Give back exactly the lines of the data below, starting with the line that has "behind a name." and going on through the line that has "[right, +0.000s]".

Data excerpts
========

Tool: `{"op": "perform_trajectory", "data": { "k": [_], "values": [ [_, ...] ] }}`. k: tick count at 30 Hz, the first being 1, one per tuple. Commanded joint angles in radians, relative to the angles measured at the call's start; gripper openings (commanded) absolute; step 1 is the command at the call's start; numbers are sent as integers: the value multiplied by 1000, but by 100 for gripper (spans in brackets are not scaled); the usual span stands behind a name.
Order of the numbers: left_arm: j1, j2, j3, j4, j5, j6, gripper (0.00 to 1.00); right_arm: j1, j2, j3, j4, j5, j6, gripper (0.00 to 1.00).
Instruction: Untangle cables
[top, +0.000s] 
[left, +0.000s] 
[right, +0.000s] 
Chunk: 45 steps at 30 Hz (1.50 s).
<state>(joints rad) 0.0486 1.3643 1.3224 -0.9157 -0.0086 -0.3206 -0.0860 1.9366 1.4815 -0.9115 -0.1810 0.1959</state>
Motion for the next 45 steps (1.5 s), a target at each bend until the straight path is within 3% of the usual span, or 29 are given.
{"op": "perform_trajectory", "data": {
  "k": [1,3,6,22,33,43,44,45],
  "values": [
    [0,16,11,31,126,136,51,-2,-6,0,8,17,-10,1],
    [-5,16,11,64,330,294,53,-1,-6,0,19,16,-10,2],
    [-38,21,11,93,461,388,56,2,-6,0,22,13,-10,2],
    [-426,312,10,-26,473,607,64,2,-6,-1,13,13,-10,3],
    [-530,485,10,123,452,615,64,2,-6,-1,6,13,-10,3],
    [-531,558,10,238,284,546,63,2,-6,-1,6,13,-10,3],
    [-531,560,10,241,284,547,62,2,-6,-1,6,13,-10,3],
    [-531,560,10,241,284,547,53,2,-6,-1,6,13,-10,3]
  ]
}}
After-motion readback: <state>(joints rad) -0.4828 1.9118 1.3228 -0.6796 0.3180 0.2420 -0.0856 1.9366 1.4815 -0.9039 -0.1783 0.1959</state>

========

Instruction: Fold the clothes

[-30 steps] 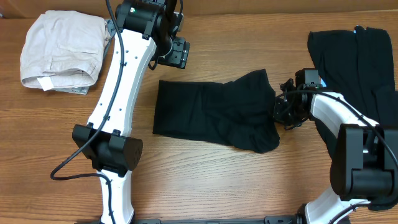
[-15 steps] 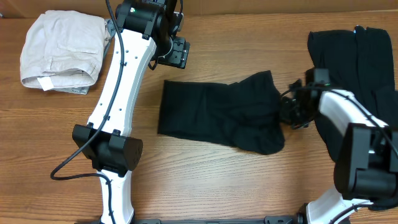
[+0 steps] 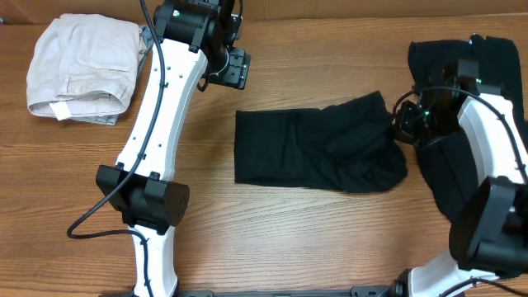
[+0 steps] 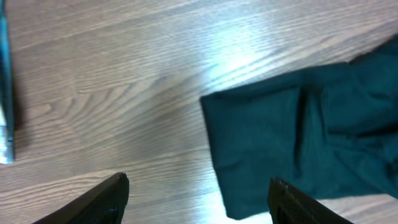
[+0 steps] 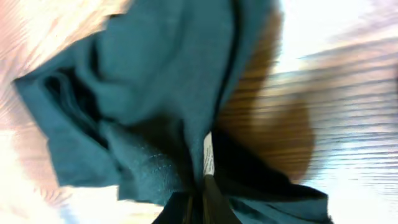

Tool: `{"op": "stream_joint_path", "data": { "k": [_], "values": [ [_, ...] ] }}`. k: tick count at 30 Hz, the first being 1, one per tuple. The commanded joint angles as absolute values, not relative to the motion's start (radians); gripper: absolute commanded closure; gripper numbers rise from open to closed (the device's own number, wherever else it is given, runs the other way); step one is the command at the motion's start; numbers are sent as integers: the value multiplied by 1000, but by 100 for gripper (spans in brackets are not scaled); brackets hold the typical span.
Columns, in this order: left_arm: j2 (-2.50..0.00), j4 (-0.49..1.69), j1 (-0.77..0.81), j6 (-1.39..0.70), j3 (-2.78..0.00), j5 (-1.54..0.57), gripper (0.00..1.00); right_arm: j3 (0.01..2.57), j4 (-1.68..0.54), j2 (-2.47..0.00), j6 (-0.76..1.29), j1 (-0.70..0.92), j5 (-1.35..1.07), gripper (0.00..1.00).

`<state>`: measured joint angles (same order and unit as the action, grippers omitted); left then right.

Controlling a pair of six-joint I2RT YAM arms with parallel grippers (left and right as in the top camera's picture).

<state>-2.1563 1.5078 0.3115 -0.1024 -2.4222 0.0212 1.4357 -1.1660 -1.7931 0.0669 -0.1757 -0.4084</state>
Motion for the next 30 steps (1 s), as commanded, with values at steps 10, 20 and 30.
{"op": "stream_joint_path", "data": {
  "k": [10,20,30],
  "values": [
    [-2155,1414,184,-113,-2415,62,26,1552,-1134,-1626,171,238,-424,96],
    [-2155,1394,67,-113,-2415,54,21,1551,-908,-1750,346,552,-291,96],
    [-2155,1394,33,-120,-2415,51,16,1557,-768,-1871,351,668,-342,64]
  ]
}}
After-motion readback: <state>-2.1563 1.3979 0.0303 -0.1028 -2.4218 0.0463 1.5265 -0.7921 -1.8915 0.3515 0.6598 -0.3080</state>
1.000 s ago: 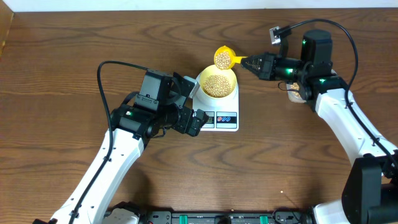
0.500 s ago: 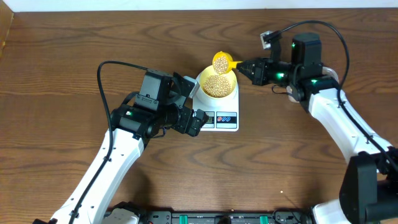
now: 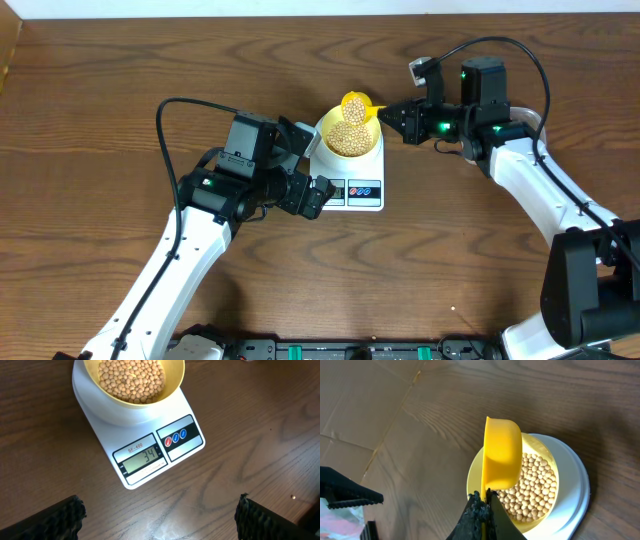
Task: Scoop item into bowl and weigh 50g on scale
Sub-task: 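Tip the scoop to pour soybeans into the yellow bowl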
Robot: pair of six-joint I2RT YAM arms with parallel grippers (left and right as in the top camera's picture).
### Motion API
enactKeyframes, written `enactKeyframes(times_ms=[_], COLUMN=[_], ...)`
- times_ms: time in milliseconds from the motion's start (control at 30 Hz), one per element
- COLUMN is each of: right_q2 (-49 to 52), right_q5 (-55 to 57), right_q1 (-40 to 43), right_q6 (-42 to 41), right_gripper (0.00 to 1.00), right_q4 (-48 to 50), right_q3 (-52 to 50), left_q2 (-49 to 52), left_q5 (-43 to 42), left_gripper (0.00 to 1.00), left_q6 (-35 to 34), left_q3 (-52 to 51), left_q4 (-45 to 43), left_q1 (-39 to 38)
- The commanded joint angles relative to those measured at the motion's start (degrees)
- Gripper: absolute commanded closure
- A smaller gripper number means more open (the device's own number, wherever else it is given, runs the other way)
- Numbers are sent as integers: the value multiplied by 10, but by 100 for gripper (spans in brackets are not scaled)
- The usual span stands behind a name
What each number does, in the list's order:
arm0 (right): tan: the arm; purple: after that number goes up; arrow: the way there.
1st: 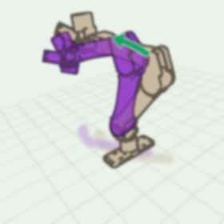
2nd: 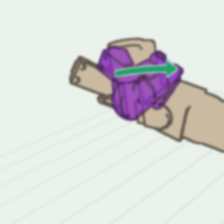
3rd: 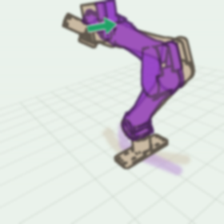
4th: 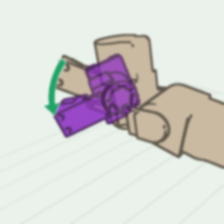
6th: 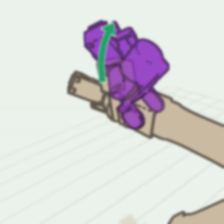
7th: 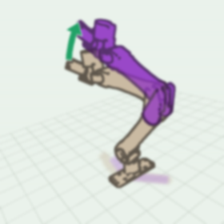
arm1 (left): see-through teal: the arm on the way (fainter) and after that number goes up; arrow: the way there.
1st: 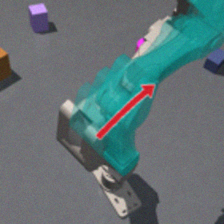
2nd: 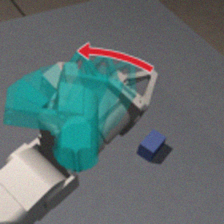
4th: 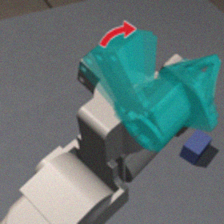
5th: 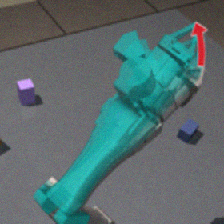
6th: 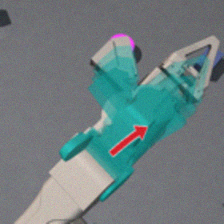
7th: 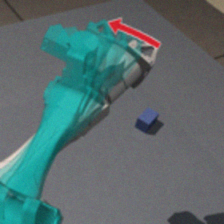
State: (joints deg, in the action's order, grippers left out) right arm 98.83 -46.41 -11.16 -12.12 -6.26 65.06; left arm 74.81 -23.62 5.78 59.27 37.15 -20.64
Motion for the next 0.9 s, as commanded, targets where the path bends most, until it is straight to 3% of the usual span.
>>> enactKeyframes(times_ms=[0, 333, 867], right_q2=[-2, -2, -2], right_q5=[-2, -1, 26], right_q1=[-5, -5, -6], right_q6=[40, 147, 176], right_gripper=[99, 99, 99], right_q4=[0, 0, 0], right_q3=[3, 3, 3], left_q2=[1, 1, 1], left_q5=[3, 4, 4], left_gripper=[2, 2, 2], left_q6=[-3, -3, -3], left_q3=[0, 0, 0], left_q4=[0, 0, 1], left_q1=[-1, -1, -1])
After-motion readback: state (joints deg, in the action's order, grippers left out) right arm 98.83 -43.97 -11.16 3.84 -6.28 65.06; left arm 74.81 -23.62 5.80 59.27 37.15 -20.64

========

**Output of the task:**
Tool: `{"op": "perform_trajectory", "data": { "k": [_], "values": [ [_, ...] ] }}`. k: tick count at 30 Hz, the first being 1, one per tuple. Commanded joint angles in radians, relative to the angles measured at the call's start; gripper openings (commanded) absolute; step 1 is the command at the call's start; numbers are sent as integers: the value multiplied by 1000, but by 100 for gripper (spans in brackets are not scaled); the usual span stands behind a name.
Order of the numbers: left_arm: j1, j2, j3, j4, j5, j6, gripper (0.00 to 1.00); right_arm: j1, j2, j3, j4, j5, j6, gripper (0.00 to 1.00).
Instruction: Untangle cables
[top, +0.000s] 
[left, +0.000s] 
[right, +0.000s] 

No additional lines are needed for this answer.